Caffeine in tea is relatively stable. It does not dramatically decrease over the years of storage, and even the Wo Dui processing does not remove caffeine from ripe pu-erh. During aging and fermentation, many other parts of the tea change more noticeably: bitterness, astringency, aroma, color, and texture – due to the transformation and balance of polyphenols, amino acids, and sugars.
This is why an aged raw pu-erh may feel smoother and less aggressive than a young one. The tea may become darker, rounder, woodier, and easier on the throat and stomach. But that smoother feeling is not the same as being caffeine-free.
Ripe pu-erh is similar in this sense. Wo Dui (渥堆) dramatically changes the tea’s flavor and body, making it darker, earthier, and mellower. But it should still be treated as caffeinated tea.
Pu-erh Tea vs. Coffee: A Different Kind of Alertness
Coffee and tea both contain caffeine, but the way they feel can be quite different.
Coffee is a more direct caffeine experience. The caffeine is absorbed fairly quickly, blocks adenosine receptors in the brain, and makes you feel less tired for a while. That can be useful, of course. But for some people, the effect may feel too sharp: a quick lift, a faster heartbeat, restless focus, and often a crash when the effect wears off.
Pu-erh tea is also caffeinated and will wake you up. The difference is that tea contains more than just caffeine. Tea also contains L-theanine – a non-protein amino acid naturally (and almost exclusively) found in tea leaves. L-theanine and caffeine work well together: caffeine boosts alertness, while L-theanine can make that alertness feel smoother. L-theanine doesn’t turn tea into a sedative. Together with caffeine, it produces energy that feels cleaner than that of coffee – more constructive, less jumpy, and sustainable over time.
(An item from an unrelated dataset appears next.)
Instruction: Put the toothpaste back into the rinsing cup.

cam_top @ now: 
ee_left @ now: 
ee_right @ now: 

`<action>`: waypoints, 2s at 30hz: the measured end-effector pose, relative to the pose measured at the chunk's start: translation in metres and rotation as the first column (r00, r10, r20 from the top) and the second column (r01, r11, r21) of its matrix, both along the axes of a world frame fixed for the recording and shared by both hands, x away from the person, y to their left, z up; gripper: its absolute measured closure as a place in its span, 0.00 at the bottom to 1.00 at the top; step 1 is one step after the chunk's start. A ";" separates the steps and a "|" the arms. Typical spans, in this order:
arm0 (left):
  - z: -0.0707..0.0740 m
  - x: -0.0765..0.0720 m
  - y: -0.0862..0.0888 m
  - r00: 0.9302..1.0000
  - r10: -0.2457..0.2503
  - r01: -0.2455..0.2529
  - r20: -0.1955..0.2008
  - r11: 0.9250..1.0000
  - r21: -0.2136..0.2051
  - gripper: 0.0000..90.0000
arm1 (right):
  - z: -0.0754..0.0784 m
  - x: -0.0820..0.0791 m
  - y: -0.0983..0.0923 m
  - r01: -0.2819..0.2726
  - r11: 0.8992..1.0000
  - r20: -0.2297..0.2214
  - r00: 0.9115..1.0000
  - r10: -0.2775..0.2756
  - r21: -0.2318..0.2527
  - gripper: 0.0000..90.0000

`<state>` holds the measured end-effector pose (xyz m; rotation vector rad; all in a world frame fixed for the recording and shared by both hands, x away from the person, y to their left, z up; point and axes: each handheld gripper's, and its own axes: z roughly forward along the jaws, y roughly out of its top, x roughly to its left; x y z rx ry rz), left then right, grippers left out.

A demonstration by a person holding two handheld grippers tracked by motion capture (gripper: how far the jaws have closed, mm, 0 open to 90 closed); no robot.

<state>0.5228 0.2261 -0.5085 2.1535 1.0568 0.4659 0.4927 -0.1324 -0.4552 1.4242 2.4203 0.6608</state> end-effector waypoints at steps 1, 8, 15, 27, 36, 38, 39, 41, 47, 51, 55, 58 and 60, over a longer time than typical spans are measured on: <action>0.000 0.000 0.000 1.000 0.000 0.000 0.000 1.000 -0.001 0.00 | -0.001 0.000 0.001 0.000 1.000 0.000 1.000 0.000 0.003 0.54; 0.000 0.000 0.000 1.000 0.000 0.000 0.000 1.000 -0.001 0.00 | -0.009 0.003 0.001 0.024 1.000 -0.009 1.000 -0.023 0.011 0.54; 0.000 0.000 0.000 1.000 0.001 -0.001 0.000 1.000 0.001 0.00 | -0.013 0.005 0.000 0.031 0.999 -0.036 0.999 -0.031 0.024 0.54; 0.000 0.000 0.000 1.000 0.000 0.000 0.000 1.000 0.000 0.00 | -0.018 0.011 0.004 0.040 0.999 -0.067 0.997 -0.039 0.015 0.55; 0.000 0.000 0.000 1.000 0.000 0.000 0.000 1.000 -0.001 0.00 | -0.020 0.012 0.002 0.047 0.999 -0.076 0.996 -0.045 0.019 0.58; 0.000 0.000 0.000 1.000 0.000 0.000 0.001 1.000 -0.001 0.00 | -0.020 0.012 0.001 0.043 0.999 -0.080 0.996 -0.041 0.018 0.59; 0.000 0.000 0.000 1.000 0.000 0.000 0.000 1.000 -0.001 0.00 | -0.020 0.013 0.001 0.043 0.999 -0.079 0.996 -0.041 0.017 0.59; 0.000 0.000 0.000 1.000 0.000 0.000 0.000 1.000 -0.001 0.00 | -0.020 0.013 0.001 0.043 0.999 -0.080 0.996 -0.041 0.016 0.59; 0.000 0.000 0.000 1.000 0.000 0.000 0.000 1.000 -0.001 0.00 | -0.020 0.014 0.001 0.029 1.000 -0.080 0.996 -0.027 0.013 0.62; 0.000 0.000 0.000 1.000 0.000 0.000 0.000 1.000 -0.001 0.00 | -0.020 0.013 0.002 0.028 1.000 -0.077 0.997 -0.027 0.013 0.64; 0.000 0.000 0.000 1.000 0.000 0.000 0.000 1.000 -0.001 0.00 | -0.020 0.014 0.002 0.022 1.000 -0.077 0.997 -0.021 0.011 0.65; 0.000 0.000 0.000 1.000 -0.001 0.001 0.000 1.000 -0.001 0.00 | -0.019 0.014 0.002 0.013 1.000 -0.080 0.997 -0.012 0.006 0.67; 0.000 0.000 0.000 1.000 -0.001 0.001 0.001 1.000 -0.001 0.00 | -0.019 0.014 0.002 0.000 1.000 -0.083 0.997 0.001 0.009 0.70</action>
L-theanine has been linked in research to improved focus, relaxation, and reduced stress responses.
So if coffee feels too rough or abrupt, pu-erh can be a good alternative to explore, since tea offers caffeine in a different setting. The stimulation of pu-erh (and tea in general) is shaped by caffeine, L-theanine, brewing style, and the slower rhythm of drinking tea itself.